B+ : quirky little narratives and fables

See our review for fuller assessment.

The complete review's Review:

       Vano and Niko is a slim trilogy of story-collections by Erlom Akhvlediani. The first set of fifteen stories all feature Vano and Niko (themselves only loosely -- and variously -- defined); the second set, 'The Story of a Lazy Mouse' consists of five stories (featuring animals); the third set, 'The Man who lost his Self and Other Stories', consists of twenty-one variations on 'The Story of a Man'.
       Many of these often very short pieces have the feel of allegories or fables, but, while some clearly are, they generally don't follow an obvious arc or point to a clear moral. Deceptively simple in their presentation -- often with a very basic build-up, repetitive, with slight variations and adjustments as the stories progress -- they are rarely simplistic.
       In their stories, there is always a connection between Vano and Niko, but their relationship is not clearly defined; depending on the story, it shifts from the antagonistic to the very close (indeed, in the final piece: "Niko became Vano and Vano became Niko. In the end, both became Vano"). Repetition features in many of their interactions ("The next day Vano went to Niko", over and over; or variations on "Niko laughed", for example), as the situations in the stories slide from one form to another; often, the effect is like that of a poem, with a repeated verse.
       'The Story of a Lazy Mouse'-pieces, with their animal-figures, are the most traditionally fable-like of the collection.

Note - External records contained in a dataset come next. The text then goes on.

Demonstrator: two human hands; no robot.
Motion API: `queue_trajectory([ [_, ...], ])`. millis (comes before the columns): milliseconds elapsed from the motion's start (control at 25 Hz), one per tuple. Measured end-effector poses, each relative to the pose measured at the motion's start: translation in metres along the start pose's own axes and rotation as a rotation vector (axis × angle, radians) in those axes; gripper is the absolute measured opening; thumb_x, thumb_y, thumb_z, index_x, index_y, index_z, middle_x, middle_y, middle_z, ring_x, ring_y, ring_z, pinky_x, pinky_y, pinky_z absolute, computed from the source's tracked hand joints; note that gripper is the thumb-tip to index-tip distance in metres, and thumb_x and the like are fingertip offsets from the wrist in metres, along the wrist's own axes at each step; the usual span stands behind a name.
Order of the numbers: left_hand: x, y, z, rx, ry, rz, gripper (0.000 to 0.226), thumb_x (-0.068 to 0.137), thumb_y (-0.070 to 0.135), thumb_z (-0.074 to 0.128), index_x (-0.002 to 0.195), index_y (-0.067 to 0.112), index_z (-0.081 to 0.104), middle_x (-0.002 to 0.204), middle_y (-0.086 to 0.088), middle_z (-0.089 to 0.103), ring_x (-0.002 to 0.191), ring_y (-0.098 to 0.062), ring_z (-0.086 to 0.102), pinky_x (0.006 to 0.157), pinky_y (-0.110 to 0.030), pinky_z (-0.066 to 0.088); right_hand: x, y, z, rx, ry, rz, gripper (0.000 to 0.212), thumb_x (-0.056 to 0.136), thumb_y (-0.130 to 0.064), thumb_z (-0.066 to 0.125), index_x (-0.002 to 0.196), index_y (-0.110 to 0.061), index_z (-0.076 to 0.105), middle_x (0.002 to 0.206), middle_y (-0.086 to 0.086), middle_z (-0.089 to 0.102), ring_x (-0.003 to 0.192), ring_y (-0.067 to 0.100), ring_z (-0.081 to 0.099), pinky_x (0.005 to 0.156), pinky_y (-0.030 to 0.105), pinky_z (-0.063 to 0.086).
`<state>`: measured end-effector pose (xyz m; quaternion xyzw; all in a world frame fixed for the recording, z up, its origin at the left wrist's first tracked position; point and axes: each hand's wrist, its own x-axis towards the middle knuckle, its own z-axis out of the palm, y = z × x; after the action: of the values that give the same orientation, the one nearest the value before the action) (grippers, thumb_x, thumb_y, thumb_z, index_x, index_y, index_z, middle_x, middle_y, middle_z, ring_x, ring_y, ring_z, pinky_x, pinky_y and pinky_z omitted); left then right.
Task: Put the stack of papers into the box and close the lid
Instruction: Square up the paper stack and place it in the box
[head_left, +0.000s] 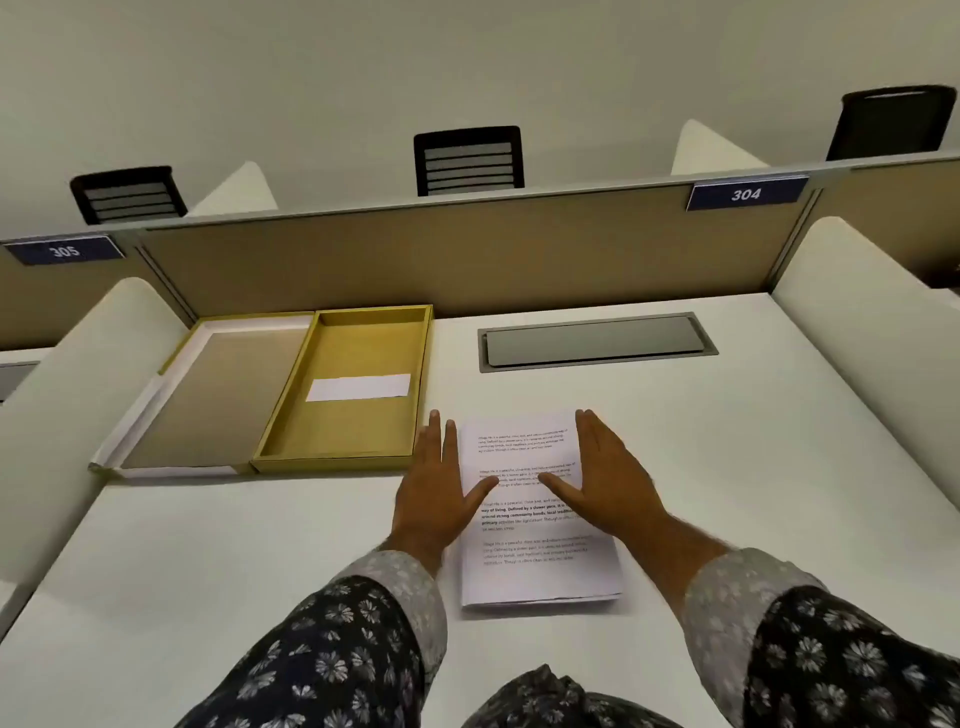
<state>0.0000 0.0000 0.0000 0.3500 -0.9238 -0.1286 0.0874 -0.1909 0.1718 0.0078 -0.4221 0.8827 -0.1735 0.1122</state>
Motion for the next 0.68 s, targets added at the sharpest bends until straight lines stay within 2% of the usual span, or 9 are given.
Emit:
queue_trajectory([
  [80,-0.002,0.000,0.011,-0.080,-0.065,-0.076,0.111,0.087,0.084,0.043,0.168,0.023,-0.002,0.176,0.005,-0.019,0.164,-0.021,0.010,0.110,-0.042,0.052,0.001,0.010,0.008,0.054,-0.052,0.095,0.119,0.082,-0.091,0.041,0.170,-0.021,0.002,0.177,0.005,0.019,0.159,0.031,0.032,0.123,0.049,0.038],
  [160,-0.007,-0.002,0.026,-0.129,-0.118,-0.140,0.110,0.088,0.082,0.046,0.168,0.025,-0.003,0.175,0.008,-0.021,0.162,-0.020,0.017,0.110,-0.044,0.051,-0.003,0.016,0.018,0.048,-0.105,0.198,0.117,0.083,-0.087,0.048,0.169,-0.019,0.007,0.166,0.010,0.038,0.144,0.033,0.048,0.111,0.049,0.049],
  [200,-0.007,-0.001,0.032,-0.167,-0.140,-0.168,0.108,0.089,0.081,0.048,0.168,0.026,-0.002,0.175,0.009,-0.020,0.162,-0.020,0.019,0.113,-0.046,0.048,-0.003,0.015,0.024,0.051,-0.113,0.235,0.116,0.083,-0.086,0.050,0.168,-0.018,0.008,0.159,0.011,0.045,0.140,0.034,0.051,0.108,0.049,0.051],
  [320,-0.005,0.006,0.048,-0.252,-0.204,-0.224,0.102,0.090,0.079,0.047,0.168,0.030,0.003,0.178,0.004,-0.001,0.161,-0.022,0.022,0.121,-0.046,0.037,-0.001,-0.001,0.043,0.115,-0.089,0.339,0.114,0.086,-0.078,0.059,0.167,-0.013,0.012,0.152,0.017,0.049,0.136,0.038,0.050,0.107,0.050,0.050],
  [440,-0.006,0.012,0.058,-0.234,-0.199,-0.247,0.093,0.093,0.078,0.043,0.166,0.027,0.016,0.175,-0.001,0.019,0.158,-0.024,0.026,0.121,-0.043,0.035,0.009,-0.011,0.054,0.223,-0.073,0.509,0.110,0.084,-0.067,0.070,0.164,-0.010,0.020,0.150,0.021,0.047,0.137,0.043,0.047,0.107,0.053,0.048],
  [560,0.000,0.012,0.058,-0.199,-0.205,-0.260,0.085,0.096,0.072,0.043,0.164,0.025,0.024,0.173,-0.003,0.027,0.155,-0.026,0.030,0.118,-0.044,0.039,0.028,-0.002,0.050,0.360,-0.128,0.643,0.090,0.082,-0.058,0.080,0.147,-0.008,0.043,0.144,0.021,0.055,0.133,0.043,0.054,0.109,0.051,0.048],
  [680,0.006,0.012,0.057,-0.196,-0.242,-0.266,0.086,0.094,0.068,0.052,0.163,0.023,0.027,0.171,-0.004,0.030,0.153,-0.027,0.032,0.117,-0.045,0.040,0.038,0.003,0.049,0.425,-0.161,0.679,0.081,0.079,-0.052,0.084,0.139,-0.007,0.051,0.140,0.019,0.060,0.130,0.041,0.059,0.109,0.050,0.051],
])
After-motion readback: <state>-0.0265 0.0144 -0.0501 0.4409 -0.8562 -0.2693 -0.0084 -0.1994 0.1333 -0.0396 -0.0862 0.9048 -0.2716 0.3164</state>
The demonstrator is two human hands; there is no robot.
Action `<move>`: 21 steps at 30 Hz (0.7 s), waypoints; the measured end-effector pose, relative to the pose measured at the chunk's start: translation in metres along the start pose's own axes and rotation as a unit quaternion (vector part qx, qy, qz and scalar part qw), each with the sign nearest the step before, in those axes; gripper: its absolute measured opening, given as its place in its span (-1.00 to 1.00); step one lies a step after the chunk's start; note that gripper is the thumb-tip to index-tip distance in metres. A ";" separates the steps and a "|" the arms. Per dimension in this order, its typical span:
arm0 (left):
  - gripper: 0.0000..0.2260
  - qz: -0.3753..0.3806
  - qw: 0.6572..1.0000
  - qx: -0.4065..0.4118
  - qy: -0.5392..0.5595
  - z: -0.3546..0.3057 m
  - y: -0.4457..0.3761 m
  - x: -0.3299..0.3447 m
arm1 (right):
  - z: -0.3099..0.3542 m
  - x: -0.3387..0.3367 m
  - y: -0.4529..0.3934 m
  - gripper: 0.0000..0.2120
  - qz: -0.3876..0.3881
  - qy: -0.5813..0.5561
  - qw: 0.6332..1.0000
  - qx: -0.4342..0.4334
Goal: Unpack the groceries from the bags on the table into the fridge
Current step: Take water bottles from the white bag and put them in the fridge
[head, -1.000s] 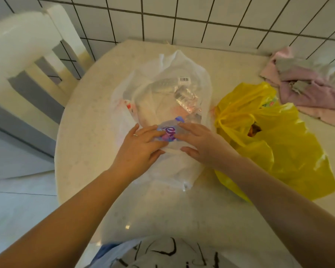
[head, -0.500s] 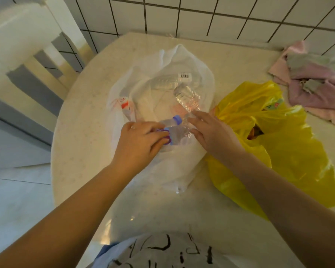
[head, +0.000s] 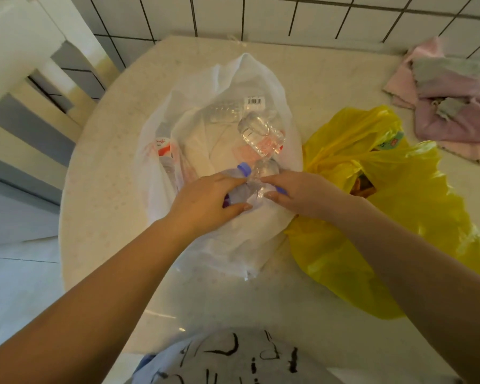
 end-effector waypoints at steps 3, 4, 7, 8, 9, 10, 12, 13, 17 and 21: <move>-0.46 -0.007 1.000 0.000 -0.022 0.005 0.004 0.006 | -0.006 0.004 0.001 -0.52 0.002 -0.021 1.000 0.004; -0.44 -0.005 1.000 -0.002 -0.024 0.006 0.004 0.008 | -0.007 0.005 0.001 -0.52 0.006 -0.032 0.999 0.004; -0.42 -0.001 0.999 -0.025 -0.026 0.009 0.003 0.008 | -0.009 0.006 0.001 -0.50 0.012 -0.060 0.998 0.010; -0.41 0.004 0.999 -0.033 -0.026 0.011 0.003 0.009 | -0.010 0.004 0.001 -0.50 0.007 -0.069 0.997 0.013; -0.40 0.008 0.999 -0.038 -0.026 0.013 0.003 0.010 | -0.010 0.001 0.001 -0.52 -0.001 -0.080 0.997 0.015; -0.40 0.014 0.999 -0.041 -0.021 0.014 0.003 0.011 | -0.010 -0.004 0.002 -0.54 -0.014 -0.096 0.995 0.015; -0.39 0.024 0.999 -0.047 0.011 0.018 0.005 0.011 | -0.008 -0.015 0.005 -0.57 -0.048 -0.154 0.987 0.013; -0.39 0.028 0.997 -0.053 0.039 0.021 0.006 0.009 | -0.006 -0.023 0.007 -0.59 -0.069 -0.192 0.979 0.009; -0.38 0.008 0.986 -0.062 0.153 0.037 0.008 -0.009 | 0.021 -0.068 0.006 -0.69 -0.137 -0.285 0.947 -0.054; -0.41 -0.071 0.937 -0.085 0.331 0.057 0.007 -0.030 | 0.070 -0.117 -0.006 -0.65 -0.183 -0.328 0.916 -0.142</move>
Point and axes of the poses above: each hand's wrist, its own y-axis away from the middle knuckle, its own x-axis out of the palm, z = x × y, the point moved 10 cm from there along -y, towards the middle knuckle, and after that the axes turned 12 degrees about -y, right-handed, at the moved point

As throughout, there's a touch of dark-absurd humor to these -- perhaps to best effect in 'The Teacher Fox', which takes several turns in describing the fate of a fox and the seven chicks a hen (inexplicably, beyond the fact that she's: "light-headed and idle") gives it to raise, a weird pedagogic parable with a sweetly surreal final twist.
       'The Man who lost his Self and Other Stories' presents brief summing-ups of twenty-one different figures -- defined by a specific characteristic, trait or ability. There are stories of 'an unhappy man, 'a lonely man', 'a man who lost his self', finally even: 'the story of a man whom everyone thought didn't exist'.
       'The Story of an Inventor Man' features a figure who can be taken to be god-like:

     Once there was a perfect man, an inventor man. First, he invented himself. He then invented a mountain, and at the foot of the mountain he invented a hut. After that, he invented a peaceful life and went to live in the hut he had invented.
       The conclusion is stark, simple, beautiful:
Finally, he invented an infinite road and went on to take that road.
       These pieces can seem very basic -- and much here is indeed reduced to the essentials -- but they offer the reader vast space to expand on them. With absurd elements, they are nevertheless hardly solely absurdist -- yet also rarely spell out anything clear-cut. They're unusual stories -- out of the ordinary, different from the expected -- and have to be approached with the understanding that they don't offer readers trite and easy lessons. They're odd, but often affecting; certainly, Akhvlediani's strange turns are always intriguing.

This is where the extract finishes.